Gal-IR was quantified by a blinded investigator in the hilus and in the
granule cell layer of the dentate gyrus, in CA3 and in MS. For the
quantification of Gal-IR fibers, the sections were captured with a 10×
objective and a Sony DKC 5000 camera (Tokyo, Japan), converted
to digital images, and analyzed by means of the Image-Pro Plus
software. The optical density of Gal-IR fibers was measured by manually
outlining the region of the hilus and CA3. Background values were
obtained from the stratum radiatum of CA1. The optical density was
measured in five sections from each brain and was expressed as absolute
values, with higher numbers corresponding to a higher density of
Gal-IR. The number of Gal-IR neurons in five sections from each brain
was counted on an Olympus AX-70 microscope with a 10× objective.
Galanin concentration in the hippocampus. The hippocampal
galanin concentration was examined by means of competitive
ELISA. Six or twenty-four hours after PPS, animals were deeply
anesthetized with methoxyflurane. The brains were quickly removed; the
whole hippocampi were dissected on ice, homogenized in 2 M
acetic acid containing 10 µg/ml aprotinin (Sigma, St.

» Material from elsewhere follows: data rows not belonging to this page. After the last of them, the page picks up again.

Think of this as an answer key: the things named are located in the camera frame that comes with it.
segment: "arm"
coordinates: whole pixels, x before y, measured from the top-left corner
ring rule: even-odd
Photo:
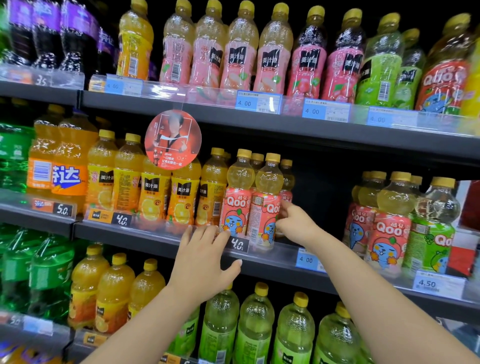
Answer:
[[[158,364],[188,316],[228,286],[240,273],[241,260],[222,271],[220,257],[229,232],[214,241],[217,227],[183,234],[168,285],[83,364]]]
[[[433,318],[352,250],[320,229],[300,207],[282,200],[277,227],[322,262],[377,364],[479,364]]]

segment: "juice bottle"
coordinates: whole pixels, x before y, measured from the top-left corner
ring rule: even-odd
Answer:
[[[87,256],[72,272],[68,325],[74,329],[93,328],[96,314],[96,296],[102,274],[110,263],[102,256],[102,246],[87,247]]]
[[[247,232],[252,192],[250,187],[255,179],[255,171],[250,165],[252,152],[239,149],[237,161],[228,169],[228,188],[225,190],[220,230],[230,230],[232,236],[245,235]]]
[[[30,316],[63,320],[68,314],[75,249],[69,238],[49,234],[30,265]]]
[[[473,45],[473,52],[470,55],[470,70],[462,99],[460,115],[480,118],[480,26],[475,29],[477,39]]]
[[[368,237],[365,260],[375,269],[397,276],[401,268],[412,224],[408,214],[415,208],[407,172],[392,172],[391,182],[377,195],[378,210]]]
[[[140,147],[139,135],[127,133],[125,141],[115,156],[112,207],[114,210],[136,213],[145,154]]]
[[[252,153],[252,159],[250,160],[250,165],[252,166],[253,170],[255,171],[255,177],[257,177],[258,171],[264,166],[264,158],[265,156],[260,153]],[[257,190],[257,186],[255,184],[255,180],[253,180],[253,184],[250,188],[252,193]]]
[[[279,163],[279,154],[267,153],[265,166],[255,177],[257,191],[252,196],[247,235],[251,237],[251,242],[263,249],[273,247],[275,222],[282,200],[280,190],[283,186],[283,175],[278,168]]]
[[[12,53],[8,63],[30,66],[36,60],[33,43],[33,3],[30,0],[7,1]]]
[[[195,40],[195,25],[191,19],[192,5],[177,0],[175,12],[163,28],[163,61],[160,82],[186,85],[190,80],[190,65]]]
[[[295,292],[293,303],[278,316],[271,364],[283,364],[284,358],[293,363],[308,364],[313,349],[315,322],[307,310],[308,296]]]
[[[308,10],[307,24],[295,40],[287,96],[318,98],[320,78],[327,59],[327,32],[323,26],[325,9]]]
[[[63,0],[60,36],[65,58],[62,71],[83,72],[89,80],[96,68],[98,21],[89,11],[90,2]]]
[[[237,331],[240,302],[232,283],[213,296],[205,306],[198,358],[209,363],[230,364]]]
[[[275,311],[267,294],[268,286],[258,282],[255,293],[241,305],[233,364],[257,364],[267,360],[275,321]]]
[[[176,356],[189,357],[195,349],[197,338],[198,317],[200,306],[192,312],[187,321],[181,327],[175,339],[170,343],[167,352]]]
[[[356,364],[360,350],[360,336],[342,302],[336,304],[333,314],[322,318],[312,364]]]
[[[474,36],[469,32],[470,14],[451,17],[427,56],[415,110],[436,114],[460,113],[467,81],[469,48]]]
[[[220,209],[227,187],[228,172],[228,167],[223,160],[224,152],[222,148],[212,148],[212,157],[202,168],[195,225],[218,226],[220,223]]]
[[[360,191],[360,188],[362,188],[367,184],[369,179],[370,179],[370,171],[364,171],[361,176],[361,182],[359,184],[356,184],[352,189],[352,203],[348,207],[347,222],[345,223],[345,229],[344,229],[343,239],[342,239],[343,244],[348,246],[350,249],[353,249],[355,245],[355,240],[350,239],[350,226],[353,222],[353,218],[354,218],[357,206],[359,205],[359,191]]]
[[[191,85],[218,88],[226,42],[222,4],[218,0],[208,0],[205,15],[198,21],[195,29]]]
[[[172,192],[168,205],[168,221],[180,224],[193,224],[195,215],[195,198],[202,174],[202,165],[198,158],[192,163],[174,170],[172,173]]]
[[[144,271],[133,281],[128,303],[129,321],[165,287],[165,279],[156,268],[156,259],[145,260]]]
[[[95,329],[113,334],[127,323],[130,289],[135,273],[125,263],[125,253],[112,257],[112,266],[101,276],[96,297]]]
[[[453,178],[434,177],[425,196],[417,198],[404,261],[412,273],[446,271],[455,235],[451,223],[460,214],[460,203],[452,195],[454,187]]]
[[[3,253],[0,305],[8,311],[26,313],[30,263],[46,236],[46,232],[20,228]]]
[[[425,53],[418,45],[420,30],[417,28],[403,32],[405,52],[403,53],[402,67],[395,84],[395,94],[392,106],[397,109],[413,110],[415,96],[425,66]]]
[[[367,250],[368,238],[378,209],[377,195],[383,189],[386,177],[385,172],[373,170],[370,172],[370,179],[359,189],[359,202],[352,212],[349,233],[350,248],[361,258]]]
[[[50,104],[46,115],[34,121],[36,138],[28,152],[27,193],[51,198],[52,161],[60,144],[58,125],[65,109]]]
[[[167,216],[168,196],[172,183],[172,172],[157,167],[148,157],[144,157],[142,169],[142,190],[138,202],[140,217],[148,221],[158,221]]]
[[[293,33],[288,24],[288,5],[279,2],[273,8],[272,20],[260,36],[257,74],[253,90],[283,94]]]
[[[148,80],[153,28],[147,19],[147,8],[145,0],[132,0],[130,10],[120,18],[118,76]]]
[[[283,174],[283,186],[280,190],[280,197],[282,200],[292,202],[293,194],[292,189],[295,186],[295,176],[292,173],[292,164],[291,159],[282,159],[280,162],[280,170]],[[284,237],[284,234],[281,231],[276,230],[275,236],[278,238]]]
[[[63,56],[60,38],[59,1],[34,1],[32,30],[38,56],[33,66],[44,69],[58,68]]]
[[[367,42],[355,103],[365,106],[392,106],[395,82],[402,65],[405,43],[398,31],[400,14],[385,15],[377,35]]]
[[[220,88],[250,90],[253,65],[257,56],[258,29],[253,21],[255,5],[248,0],[240,3],[236,18],[227,33],[226,64]]]
[[[52,193],[57,200],[76,204],[83,213],[88,187],[88,151],[98,139],[98,130],[87,115],[73,109],[71,118],[59,126],[60,145],[53,156]]]
[[[335,48],[327,59],[321,99],[353,104],[360,77],[360,65],[367,41],[361,24],[362,11],[350,9],[343,16]]]
[[[85,208],[112,209],[112,193],[115,167],[115,133],[100,129],[99,141],[88,151],[88,188]]]

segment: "green bottle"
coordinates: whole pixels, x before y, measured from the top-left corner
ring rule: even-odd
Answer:
[[[315,322],[307,310],[308,297],[296,292],[293,303],[278,316],[272,364],[309,364],[315,336]]]
[[[0,117],[0,187],[25,192],[28,172],[28,150],[35,138],[33,125],[34,112],[28,106],[28,102],[12,99],[12,115],[6,120]]]
[[[360,336],[342,302],[335,313],[322,318],[312,364],[356,364]]]
[[[239,311],[240,302],[232,291],[232,284],[207,301],[198,349],[199,359],[215,364],[230,364]]]
[[[267,298],[268,286],[258,282],[255,293],[243,301],[233,350],[234,364],[264,364],[268,355],[275,311]]]
[[[357,364],[375,364],[365,342],[360,339],[360,350],[357,356]]]
[[[405,52],[402,67],[396,79],[392,105],[397,109],[413,110],[426,59],[425,53],[418,45],[420,30],[417,28],[406,30],[402,37],[405,42]]]
[[[395,82],[402,65],[405,43],[398,31],[400,14],[385,15],[377,35],[367,42],[355,103],[365,106],[392,106]]]
[[[434,177],[424,197],[417,197],[403,266],[410,275],[417,270],[445,274],[452,250],[460,203],[452,194],[455,180]]]
[[[3,253],[0,305],[8,311],[26,313],[30,263],[46,236],[46,232],[20,228]]]
[[[72,284],[73,242],[49,234],[32,258],[28,314],[60,320],[68,314]]]
[[[18,231],[18,226],[0,223],[0,274],[3,270],[2,257],[8,244],[13,240]]]
[[[167,352],[176,356],[189,357],[195,349],[197,340],[198,316],[200,306],[192,312],[187,321],[183,324],[180,332],[175,336]]]

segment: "fanta bottle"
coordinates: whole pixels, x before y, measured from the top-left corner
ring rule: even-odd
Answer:
[[[130,289],[135,273],[125,263],[125,253],[112,257],[112,266],[100,278],[96,297],[95,329],[113,334],[127,323]]]
[[[255,171],[250,164],[252,152],[239,149],[237,161],[228,169],[228,188],[225,190],[222,213],[220,214],[220,230],[230,230],[232,236],[247,233],[248,215],[252,192],[250,187],[255,179]]]
[[[212,148],[212,157],[202,168],[200,199],[195,225],[214,225],[220,222],[220,209],[227,187],[228,167],[223,160],[224,150]]]
[[[252,153],[252,159],[250,160],[250,165],[252,166],[253,170],[255,171],[255,177],[257,177],[258,171],[264,166],[264,155],[260,153]],[[252,187],[250,188],[252,193],[257,190],[257,186],[255,184],[255,180],[253,180]]]
[[[326,80],[321,99],[355,101],[366,36],[361,24],[362,11],[350,9],[343,16],[342,28],[335,40],[335,50],[327,59]]]
[[[202,165],[198,158],[172,173],[172,192],[168,205],[168,221],[193,224],[195,198],[197,197]]]
[[[227,42],[222,4],[218,0],[208,0],[205,15],[197,23],[195,38],[190,84],[218,88],[223,49]]]
[[[453,178],[434,177],[425,196],[417,198],[404,261],[412,274],[417,270],[446,272],[455,236],[452,222],[460,215],[460,203],[452,194],[453,188]]]
[[[139,135],[127,133],[125,141],[115,156],[112,207],[114,210],[136,213],[145,154],[140,147]]]
[[[253,90],[283,94],[287,75],[290,51],[293,46],[293,33],[288,24],[288,5],[279,2],[273,8],[272,20],[265,26],[260,36],[257,75]]]
[[[98,129],[80,110],[59,126],[60,145],[53,157],[52,193],[57,200],[76,204],[84,212],[88,187],[88,151],[98,139]]]
[[[175,13],[163,28],[163,61],[160,82],[186,85],[190,80],[190,65],[195,40],[195,25],[191,19],[192,5],[177,0]]]
[[[280,197],[282,200],[286,200],[288,202],[292,202],[292,189],[295,186],[295,176],[292,173],[292,164],[293,161],[291,159],[282,159],[280,162],[280,170],[283,174],[283,186],[280,190]],[[284,234],[277,230],[275,232],[275,236],[281,238],[284,237]]]
[[[477,39],[473,45],[474,49],[470,56],[470,70],[465,84],[465,91],[462,100],[460,115],[471,118],[480,118],[480,25],[475,29]],[[479,127],[476,125],[475,134],[480,135]]]
[[[60,144],[58,125],[65,109],[50,104],[47,113],[34,121],[36,138],[28,152],[27,193],[44,198],[52,197],[52,161]]]
[[[250,90],[253,66],[257,56],[258,29],[253,21],[255,6],[251,1],[240,3],[238,18],[227,33],[225,66],[220,88]]]
[[[375,269],[399,276],[407,249],[416,196],[410,189],[411,174],[392,172],[391,182],[377,195],[378,210],[368,237],[365,260]]]
[[[271,249],[275,237],[275,222],[282,199],[280,190],[283,186],[279,163],[279,154],[267,153],[265,166],[255,178],[257,191],[252,196],[247,235],[251,237],[251,242],[262,249]]]
[[[320,94],[320,78],[327,59],[324,18],[323,6],[316,5],[308,10],[307,24],[293,47],[287,96],[318,98]]]
[[[425,66],[425,53],[418,45],[419,36],[420,30],[417,28],[409,29],[402,34],[405,52],[395,84],[392,103],[394,108],[413,110],[415,107],[415,96]]]
[[[119,76],[148,80],[153,28],[147,19],[147,8],[145,0],[132,0],[130,10],[120,18]]]
[[[99,141],[88,152],[88,192],[85,211],[88,208],[112,209],[113,169],[118,148],[115,133],[100,129]]]
[[[172,172],[157,167],[148,157],[144,157],[141,181],[142,190],[138,202],[140,217],[148,221],[165,219]]]
[[[474,40],[469,25],[467,13],[455,15],[445,23],[443,37],[428,53],[415,110],[460,113],[468,75],[467,56]]]
[[[359,204],[359,191],[360,191],[360,188],[362,188],[367,184],[369,179],[370,179],[370,171],[364,171],[361,176],[361,182],[359,184],[356,184],[352,189],[352,203],[348,207],[347,222],[345,223],[345,229],[343,232],[343,239],[342,239],[343,244],[350,247],[350,249],[353,249],[352,244],[355,244],[355,240],[350,240],[350,225],[353,222],[355,210],[357,209],[357,206]]]
[[[145,260],[144,271],[133,281],[128,303],[129,321],[165,287],[165,279],[156,268],[156,259]]]
[[[87,256],[72,272],[68,325],[74,329],[93,328],[96,314],[96,296],[102,274],[110,267],[102,256],[102,246],[87,247]]]
[[[360,72],[355,103],[391,107],[395,82],[402,65],[405,43],[398,31],[400,14],[385,15],[377,35],[370,38]]]
[[[373,170],[370,179],[359,189],[359,203],[352,213],[350,224],[350,248],[361,258],[367,251],[368,237],[373,228],[375,212],[378,209],[377,195],[383,189],[387,174]]]

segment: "circular hanging sign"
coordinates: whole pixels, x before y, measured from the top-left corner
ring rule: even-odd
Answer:
[[[145,151],[157,167],[177,170],[191,163],[202,144],[197,121],[181,110],[155,116],[145,134]]]

Louis, MO), and
centrifuged for 15 min at 4°C. The supernatant was stored at
 70°C. For the preparation of conjugate, 200 µg of rat galanin was
coupled to 2 mg of bovine serum albumin with glutaraldehyde (both from
Sigma) (Folkesson and Terenius, 1985). The conjugate was dialyzed for 2 d at 4°C with three changes of PBS, diluted to 0.4 mg of
protein per milliliter, brought to 0.02% in sodium azide, and coated
to the 96 well plate. For ELISA, the samples and the standards (eight concentrations from 800 to 0.05 ng of galanin/ml of PBS) were added in
12.5 µl of PBS/bovine serum albumin with 87.5 µl of galanin antibodies at 1:50,000 (Chemicon, Temecula, CA) to the conjugate-coated plates. The plates were incubated overnight at 4°C, repeatedly rinsed
with PBS, and incubated with peroxidase-labeled goat anti-rabbit IgG at
1:1500 (Sigma) for 2 hr at room temperature. This was followed by
addition of 100 µl of substrate solution (O-phenylenediamine HCl with
H2O2; both from Sigma). The reaction was
stopped in 30 min with 100 µl of 2.5 M
H2SO4. The results were analyzed on an ELISA
plate reader (Titertek) at 490 nm.
Administration of galanin receptor ligands. The following
ligands of galanin receptors were used: rat galanin (0.01, 0.05, and
0.5 nmol), which is a mixed GalR1/GalR2 agonist; the putative GalR2
agonist 2-Ala-Galanin (0.5 and 5 nmol); and the antagonists M15, M35,
and M40 (0.5 and 5 nmol) (Bartfai et al., 1992; McDonald et al., 1997).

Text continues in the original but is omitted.